**TASK PROMPT:**
All of the data should be reproduced word for word, though its pictures must be omitted.

[DATASET SECTION]

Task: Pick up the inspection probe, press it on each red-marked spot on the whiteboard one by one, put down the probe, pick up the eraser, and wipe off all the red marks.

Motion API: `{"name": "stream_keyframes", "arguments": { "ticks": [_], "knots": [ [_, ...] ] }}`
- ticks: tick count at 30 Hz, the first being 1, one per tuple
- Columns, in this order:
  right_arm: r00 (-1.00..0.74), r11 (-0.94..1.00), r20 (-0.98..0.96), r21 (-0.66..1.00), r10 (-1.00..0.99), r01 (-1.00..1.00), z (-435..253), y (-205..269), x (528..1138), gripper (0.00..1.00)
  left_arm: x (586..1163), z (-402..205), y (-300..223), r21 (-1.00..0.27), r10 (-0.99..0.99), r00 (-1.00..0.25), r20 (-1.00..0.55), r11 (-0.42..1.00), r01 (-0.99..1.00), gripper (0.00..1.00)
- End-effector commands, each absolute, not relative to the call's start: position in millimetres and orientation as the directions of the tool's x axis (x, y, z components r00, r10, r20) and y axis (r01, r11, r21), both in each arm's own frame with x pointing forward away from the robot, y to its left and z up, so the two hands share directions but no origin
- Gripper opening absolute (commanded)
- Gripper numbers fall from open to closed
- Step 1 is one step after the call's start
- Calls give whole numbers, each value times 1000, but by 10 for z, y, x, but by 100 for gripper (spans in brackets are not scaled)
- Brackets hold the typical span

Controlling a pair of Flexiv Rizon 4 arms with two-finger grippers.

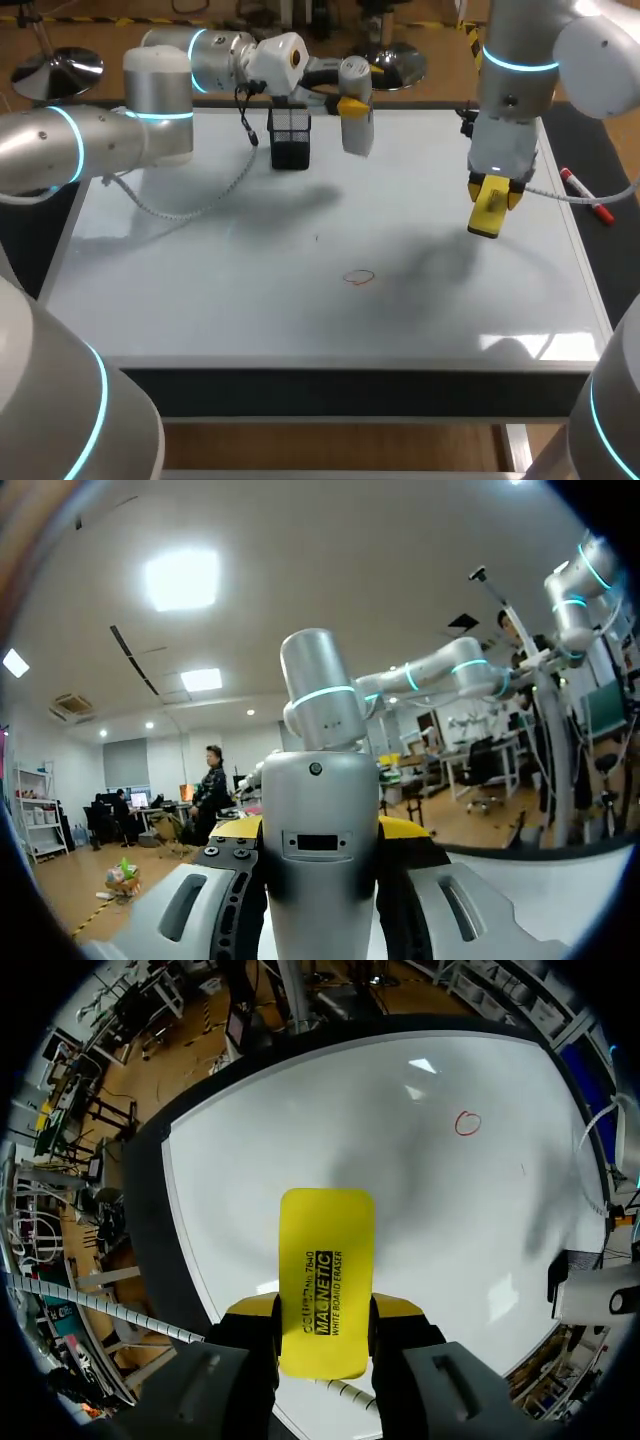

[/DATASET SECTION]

**SOLUTION TO THE EXERCISE:**
Task: Pick up the inspection probe, press it on each red-marked spot on the whiteboard one by one, put down the probe, pick up the eraser, and wipe off all the red marks.

Motion API: `{"name": "stream_keyframes", "arguments": { "ticks": [_], "knots": [ [_, ...] ] }}`
- ticks: tick count at 30 Hz, the first being 1, one per tuple
- Columns, in this order:
  right_arm: r00 (-1.00..0.74), r11 (-0.94..1.00), r20 (-0.98..0.96), r21 (-0.66..1.00), r10 (-1.00..0.99), r01 (-1.00..1.00), z (-435..253), y (-205..269), x (528..1138), gripper (0.00..1.00)
  left_arm: x (586..1163), z (-402..205), y (-300..223), r21 (-1.00..0.27), r10 (-0.99..0.99), r00 (-1.00..0.25), r20 (-1.00..0.55), r11 (-0.42..1.00), r01 (-0.99..1.00), gripper (0.00..1.00)
- End-effector commands, each absolute, not relative to the call's start: position in millimetres and orientation as the directions of the tool's x axis (x, y, z components r00, r10, r20) and y axis (r01, r11, r21), both in each arm's own frame with x pointing forward away from the robot, y to its left and z up, so the two hands share directions but no origin
- Gripper opening absolute (commanded)
- Gripper numbers fall from open to closed
- Step 1 is one step after the call's start
- Calls give whole numbers, each value times 1000, but by 10 for z, y, x, but by 100 for gripper (spans in brackets are not scaled)
- Brackets hold the typical span

Controlling a pair of Flexiv Rizon 4 arms with two-finger grippers.

No further output is needed for this exercise.